“CAROL” My rating: B+
118 minutes | MPAA rating: R
You could describe “Carol” as a lesbian love story.
More accurately, it’s a love story in which the two main characters are women.
That’s an important difference.
The latest from adventurous indie auteur Todd Haynes is one of his most accessible works, a haunting and quietly erotic tale of love that, far from being forbidden, holds the promise of fulfillment.
Adapted by Haynes from Patricia Highsmith’s 1952 novel The Price of Salt, the film features Oscar-grabbing performances from Cate Blanchett and Rooney Mara and perhaps the most realistic evocation of the early 1950s I’ve ever seen in a movie (including movies made in the early 1950s, which somehow seem fantastically unreal).

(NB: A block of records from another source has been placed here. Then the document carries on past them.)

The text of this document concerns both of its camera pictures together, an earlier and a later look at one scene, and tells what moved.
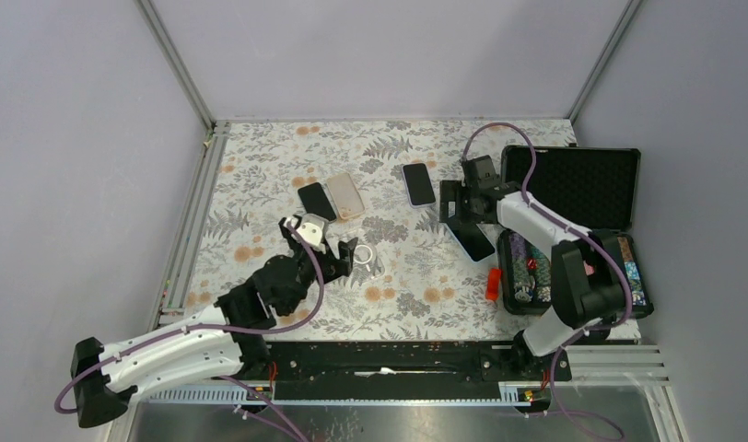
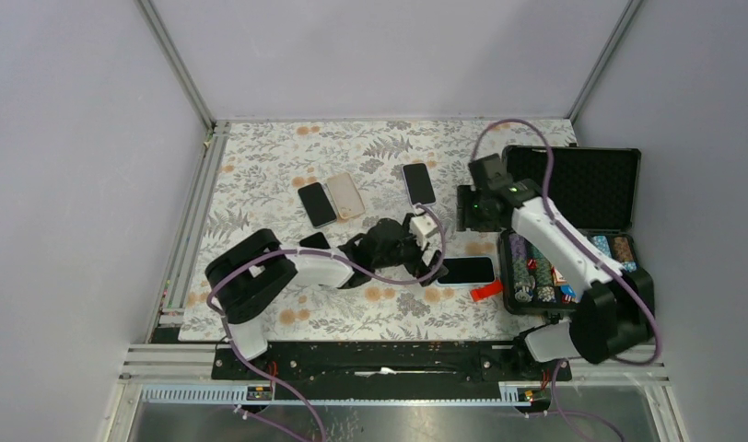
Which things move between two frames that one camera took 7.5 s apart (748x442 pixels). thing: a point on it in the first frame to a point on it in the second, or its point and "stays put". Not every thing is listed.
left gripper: (342, 264) to (417, 264)
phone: (473, 240) to (468, 272)
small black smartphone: (316, 202) stays put
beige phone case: (345, 194) stays put
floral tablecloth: (381, 180) stays put
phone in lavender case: (418, 185) stays put
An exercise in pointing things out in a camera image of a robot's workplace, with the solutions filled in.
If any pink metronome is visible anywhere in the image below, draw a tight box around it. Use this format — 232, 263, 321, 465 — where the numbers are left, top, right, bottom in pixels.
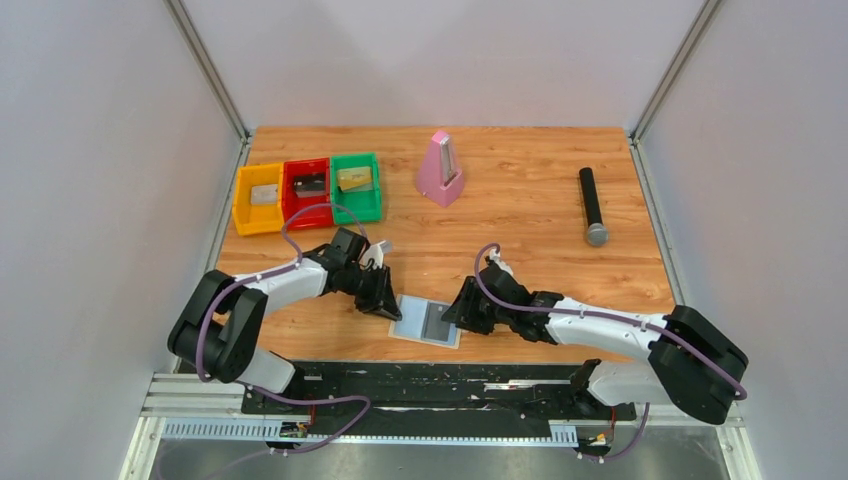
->
415, 130, 465, 208

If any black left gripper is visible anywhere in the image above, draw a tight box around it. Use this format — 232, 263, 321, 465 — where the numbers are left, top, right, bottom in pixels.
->
342, 264, 403, 322

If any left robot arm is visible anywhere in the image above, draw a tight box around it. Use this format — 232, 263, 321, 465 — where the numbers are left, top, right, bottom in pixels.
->
167, 228, 402, 413

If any black silver microphone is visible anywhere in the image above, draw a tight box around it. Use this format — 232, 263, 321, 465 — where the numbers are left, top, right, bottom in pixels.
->
578, 167, 609, 247

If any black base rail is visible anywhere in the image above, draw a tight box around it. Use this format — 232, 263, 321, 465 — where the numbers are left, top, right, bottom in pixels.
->
142, 360, 747, 446

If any gold card stack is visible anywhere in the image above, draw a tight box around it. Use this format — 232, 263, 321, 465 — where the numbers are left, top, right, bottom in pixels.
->
336, 166, 374, 193

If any green plastic bin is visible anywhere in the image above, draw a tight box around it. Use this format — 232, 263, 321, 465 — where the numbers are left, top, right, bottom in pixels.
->
329, 152, 383, 225

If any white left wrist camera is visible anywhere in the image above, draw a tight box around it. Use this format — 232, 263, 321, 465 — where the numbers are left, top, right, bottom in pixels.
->
360, 240, 393, 269

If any silver card stack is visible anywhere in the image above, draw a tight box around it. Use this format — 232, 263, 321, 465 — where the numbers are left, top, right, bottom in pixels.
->
250, 184, 278, 206

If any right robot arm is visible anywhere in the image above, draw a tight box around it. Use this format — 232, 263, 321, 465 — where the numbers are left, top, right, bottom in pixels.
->
443, 260, 749, 425

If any yellow plastic bin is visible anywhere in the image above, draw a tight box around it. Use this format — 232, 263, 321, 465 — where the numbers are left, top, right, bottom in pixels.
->
231, 163, 284, 236

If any black card stack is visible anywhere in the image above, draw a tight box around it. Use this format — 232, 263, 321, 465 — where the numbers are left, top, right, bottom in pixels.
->
292, 173, 327, 198

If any red plastic bin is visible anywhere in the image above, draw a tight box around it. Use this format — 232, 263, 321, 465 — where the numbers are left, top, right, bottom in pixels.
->
281, 157, 334, 230

Therese (Mara) is a quiet young woman who seems to be waiting for something to happen. Certainly she doesn’t expect much from her job selling toys in a big Manhattan department store during the Christmas season. She thinks maybe she’d like to try her hand at photography.
Nor does she sense much of a future with Richard (Jake Lacy), the boyfriend who wants to travel with her to France. The two are yet to consummate their relationship (remember, it’s the early 1950s).

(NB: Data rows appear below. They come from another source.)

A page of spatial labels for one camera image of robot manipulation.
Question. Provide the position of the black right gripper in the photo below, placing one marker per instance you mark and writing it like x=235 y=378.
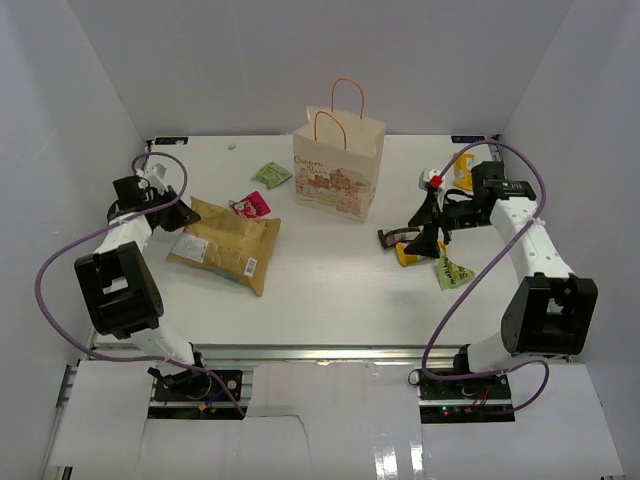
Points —
x=426 y=244

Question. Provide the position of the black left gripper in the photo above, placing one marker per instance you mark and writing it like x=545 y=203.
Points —
x=183 y=215

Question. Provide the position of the large brown paper snack bag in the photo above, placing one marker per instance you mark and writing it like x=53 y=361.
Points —
x=225 y=244

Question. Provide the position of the red foil snack packet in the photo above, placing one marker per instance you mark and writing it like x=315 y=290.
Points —
x=252 y=206

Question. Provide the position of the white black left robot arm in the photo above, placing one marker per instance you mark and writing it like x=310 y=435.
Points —
x=121 y=295

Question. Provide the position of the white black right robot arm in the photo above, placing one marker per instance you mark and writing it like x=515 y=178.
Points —
x=552 y=308

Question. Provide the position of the green snack packet near bag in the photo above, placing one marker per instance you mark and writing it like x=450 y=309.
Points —
x=272 y=175

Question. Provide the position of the cream bear paper bag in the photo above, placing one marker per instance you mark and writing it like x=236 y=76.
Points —
x=337 y=158

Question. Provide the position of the brown chocolate bar wrapper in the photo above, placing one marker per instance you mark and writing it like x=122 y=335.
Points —
x=389 y=238

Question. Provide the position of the yellow snack bar wrapper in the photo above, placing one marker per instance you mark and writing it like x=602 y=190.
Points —
x=405 y=259

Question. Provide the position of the green triangular snack packet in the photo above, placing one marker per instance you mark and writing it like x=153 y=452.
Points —
x=451 y=275

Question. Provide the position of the yellow snack packet far right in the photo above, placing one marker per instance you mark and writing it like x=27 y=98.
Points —
x=462 y=172

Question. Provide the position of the blue logo sticker left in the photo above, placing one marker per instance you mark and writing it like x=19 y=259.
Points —
x=171 y=141

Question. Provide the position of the blue logo sticker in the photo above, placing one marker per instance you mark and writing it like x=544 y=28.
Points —
x=171 y=141
x=466 y=139

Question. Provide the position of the blue logo sticker right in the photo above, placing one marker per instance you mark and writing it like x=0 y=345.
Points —
x=466 y=139

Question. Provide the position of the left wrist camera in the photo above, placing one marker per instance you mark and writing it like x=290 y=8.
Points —
x=156 y=172

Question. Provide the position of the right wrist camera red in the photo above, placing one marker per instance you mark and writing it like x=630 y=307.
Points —
x=431 y=179

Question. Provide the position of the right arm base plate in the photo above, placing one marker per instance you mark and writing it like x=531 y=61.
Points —
x=486 y=388

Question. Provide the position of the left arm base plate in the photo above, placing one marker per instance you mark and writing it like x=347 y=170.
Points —
x=193 y=386

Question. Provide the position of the aluminium frame rail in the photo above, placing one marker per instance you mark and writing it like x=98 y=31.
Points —
x=440 y=356

Then one day the glamorous, well-heeled Carol (Blanchett) comes into the story to buy a present for her young daughter. The customer and the sales clerk strike up a conversation. Carol leaves her fancy gloves behind and Therese has them delivered to Carol’s posh home in the Jersey ‘burbs.

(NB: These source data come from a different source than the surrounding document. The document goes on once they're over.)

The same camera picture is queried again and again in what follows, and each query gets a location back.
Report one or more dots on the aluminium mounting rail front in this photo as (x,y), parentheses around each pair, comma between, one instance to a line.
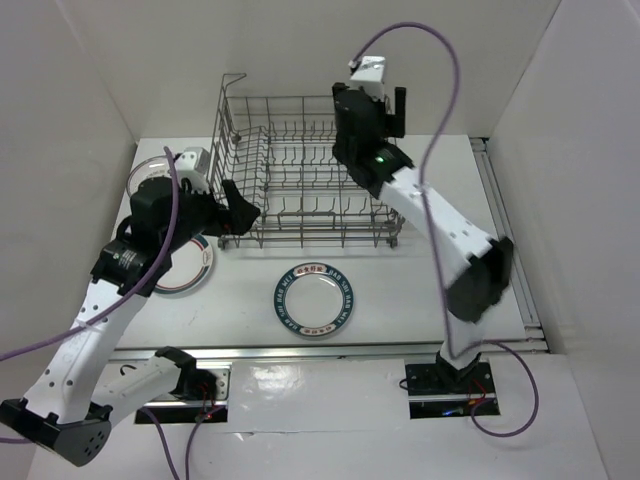
(296,352)

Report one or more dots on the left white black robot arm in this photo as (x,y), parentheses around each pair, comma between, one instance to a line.
(66,411)

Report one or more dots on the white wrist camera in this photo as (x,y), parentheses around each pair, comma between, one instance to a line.
(192,167)
(368,75)

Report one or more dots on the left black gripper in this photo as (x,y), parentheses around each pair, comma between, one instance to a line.
(235,220)

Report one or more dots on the aluminium rail right side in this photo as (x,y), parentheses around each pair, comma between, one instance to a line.
(505,225)

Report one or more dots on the white cover panel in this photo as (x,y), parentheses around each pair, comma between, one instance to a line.
(317,396)

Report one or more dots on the white plate red green rim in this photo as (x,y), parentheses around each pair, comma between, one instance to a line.
(191,265)

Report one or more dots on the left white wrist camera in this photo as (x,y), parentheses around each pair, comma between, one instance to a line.
(192,167)

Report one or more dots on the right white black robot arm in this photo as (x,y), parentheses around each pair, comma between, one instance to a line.
(473,266)

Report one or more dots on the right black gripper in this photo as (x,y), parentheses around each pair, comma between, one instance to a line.
(391,125)

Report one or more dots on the small white plate red characters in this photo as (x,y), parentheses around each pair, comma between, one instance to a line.
(154,167)

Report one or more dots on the grey wire dish rack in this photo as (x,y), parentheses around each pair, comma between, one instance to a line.
(278,151)

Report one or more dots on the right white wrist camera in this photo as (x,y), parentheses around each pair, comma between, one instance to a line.
(368,75)

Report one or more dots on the dark green rimmed plate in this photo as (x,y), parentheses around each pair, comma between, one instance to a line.
(314,300)

For this act of kindness Therese receives an invitation to tea. Her fascination with this beautiful and cultured older woman becomes a crush.
But there are issues. Carol’s well-to-do husband Harge (Kyle Chandler) is suspicious and protective…understandably since in the past Carol betrayed him with her best friend Abby (Sarah Paulson). Harge has taken her back, but is slowly steaming with the knowledge that she’s sticking around only for the benefit of their daughter.
And before it’s all over the little girl will become a pawn in a battle not only for custody but for control of Carol’s inner life.
While the film doesn’t ignore that Carol’s choice of lovers will have social and legal repercussions, Haynes hasn’t fashioned a story about brave lesbians defying everybody else. Rather, the attraction between the sophisticated Carol and the naive (but eager) Therese is depicted as a natural outcome of who these people are.
Blanchett is superb as a woman torn between motherhood, a pampered lifestyle and her romantic inclinations, while Mara exudes a birdlike intensity, observing and sucking up every bit of information about this marvelously-plumed creature who has entered her life.
Chandler’s history in nice-guy roles (TV’s “Friday Night Lights”) keeps from Herge from becoming just a villain. Nevertheless, the’s a strong subtext here about the efforts of men — even nice one — to control their womenfolk.
This is a film in which the slightest gesture can speak volumes and a flickering eyelid can signal mounting erotic undercurrents.